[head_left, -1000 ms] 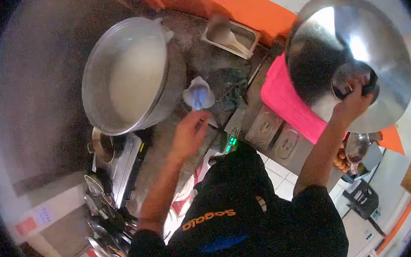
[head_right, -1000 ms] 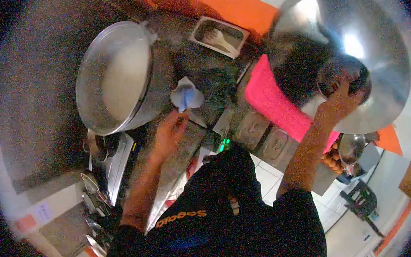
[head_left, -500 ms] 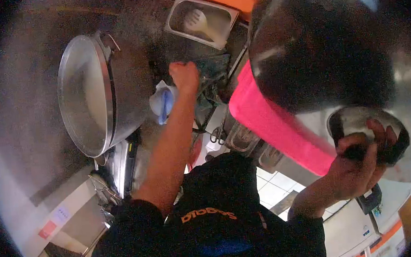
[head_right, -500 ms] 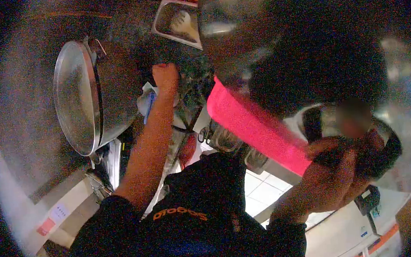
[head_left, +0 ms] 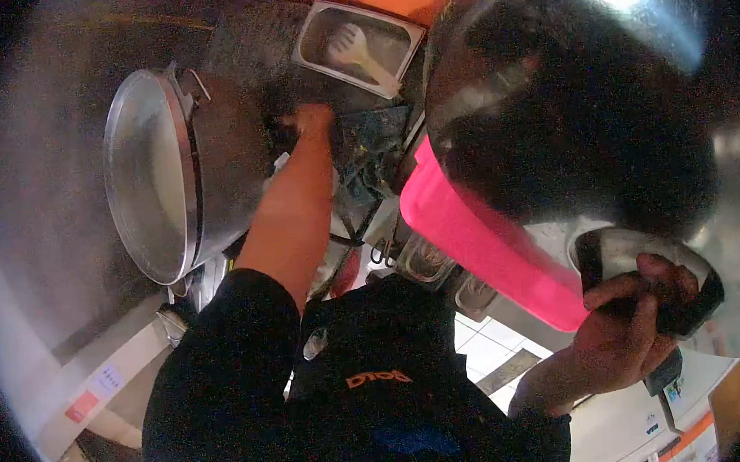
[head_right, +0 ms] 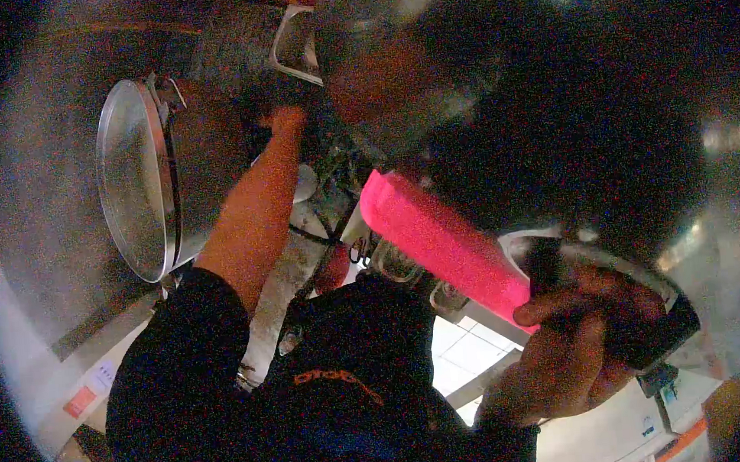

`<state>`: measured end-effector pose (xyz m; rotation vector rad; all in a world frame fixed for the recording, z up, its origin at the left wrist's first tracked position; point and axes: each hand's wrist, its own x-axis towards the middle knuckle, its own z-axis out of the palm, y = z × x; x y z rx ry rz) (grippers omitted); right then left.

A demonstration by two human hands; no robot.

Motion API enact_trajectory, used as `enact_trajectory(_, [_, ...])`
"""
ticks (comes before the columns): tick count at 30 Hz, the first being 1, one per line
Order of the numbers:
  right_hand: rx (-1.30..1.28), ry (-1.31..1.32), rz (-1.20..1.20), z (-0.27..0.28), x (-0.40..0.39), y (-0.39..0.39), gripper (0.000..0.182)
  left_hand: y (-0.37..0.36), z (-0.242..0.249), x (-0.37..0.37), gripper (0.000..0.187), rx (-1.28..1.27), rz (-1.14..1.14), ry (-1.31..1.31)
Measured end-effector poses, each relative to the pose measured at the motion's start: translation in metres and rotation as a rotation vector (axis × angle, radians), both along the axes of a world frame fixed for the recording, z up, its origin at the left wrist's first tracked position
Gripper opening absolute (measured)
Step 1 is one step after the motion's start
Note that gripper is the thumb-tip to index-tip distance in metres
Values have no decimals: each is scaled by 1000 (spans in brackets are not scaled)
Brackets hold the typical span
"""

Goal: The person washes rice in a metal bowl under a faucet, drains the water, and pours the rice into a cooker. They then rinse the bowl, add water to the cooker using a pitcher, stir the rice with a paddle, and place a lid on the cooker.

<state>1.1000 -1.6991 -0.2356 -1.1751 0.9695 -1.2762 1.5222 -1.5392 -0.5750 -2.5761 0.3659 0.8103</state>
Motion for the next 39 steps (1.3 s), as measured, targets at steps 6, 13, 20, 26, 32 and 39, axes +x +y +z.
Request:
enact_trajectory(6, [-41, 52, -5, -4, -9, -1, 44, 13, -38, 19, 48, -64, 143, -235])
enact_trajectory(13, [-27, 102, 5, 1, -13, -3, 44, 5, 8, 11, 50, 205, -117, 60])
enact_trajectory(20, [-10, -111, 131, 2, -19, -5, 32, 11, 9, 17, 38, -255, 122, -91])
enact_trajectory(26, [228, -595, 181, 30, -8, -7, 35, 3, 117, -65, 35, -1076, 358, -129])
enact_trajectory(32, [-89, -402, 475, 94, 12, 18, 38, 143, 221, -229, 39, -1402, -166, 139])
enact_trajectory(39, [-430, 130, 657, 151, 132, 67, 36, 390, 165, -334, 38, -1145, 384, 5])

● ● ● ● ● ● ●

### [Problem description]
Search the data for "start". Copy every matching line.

### [Solution for this task]
Measured end-effector poses, each relative to the pose measured at the motion's start: translation in metres and rotation as a rotation vector (axis × angle, radians), both along the axes of a world frame fixed for the recording, z up, its origin at the left wrist's first tracked position
Step 1 is one step after the motion's start

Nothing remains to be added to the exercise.